:: WHAT YOU WILL DO ::
Copy the lines exactly. Begin at the first line of the data and stop after the line with "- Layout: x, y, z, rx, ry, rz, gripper".

:: DATASET EXCERPT ::

....

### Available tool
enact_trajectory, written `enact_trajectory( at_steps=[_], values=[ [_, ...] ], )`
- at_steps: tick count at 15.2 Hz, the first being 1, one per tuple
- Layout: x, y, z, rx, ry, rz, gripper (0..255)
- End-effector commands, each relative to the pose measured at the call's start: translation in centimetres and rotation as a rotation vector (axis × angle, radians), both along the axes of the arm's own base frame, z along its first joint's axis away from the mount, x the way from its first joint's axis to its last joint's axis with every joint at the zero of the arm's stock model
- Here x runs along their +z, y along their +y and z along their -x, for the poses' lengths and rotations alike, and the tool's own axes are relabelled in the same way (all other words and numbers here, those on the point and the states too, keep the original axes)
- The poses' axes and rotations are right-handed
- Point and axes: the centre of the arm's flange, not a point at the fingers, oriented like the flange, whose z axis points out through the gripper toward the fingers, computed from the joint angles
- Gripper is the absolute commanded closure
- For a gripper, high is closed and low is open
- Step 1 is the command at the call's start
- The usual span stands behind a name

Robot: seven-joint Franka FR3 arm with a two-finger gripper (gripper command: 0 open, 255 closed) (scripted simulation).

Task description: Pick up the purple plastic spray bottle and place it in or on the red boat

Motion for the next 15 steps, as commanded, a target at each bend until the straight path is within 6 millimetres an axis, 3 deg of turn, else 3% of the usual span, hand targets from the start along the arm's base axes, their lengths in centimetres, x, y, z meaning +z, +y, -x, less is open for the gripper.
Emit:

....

:: SOLUTION FOR THIS EXERCISE ::
### Available tool
enact_trajectory, written `enact_trajectory( at_steps=[_], values=[ [_, ...] ], )`
- at_steps: tick count at 15.2 Hz, the first being 1, one per tuple
- Layout: x, y, z, rx, ry, rz, gripper (0..255)

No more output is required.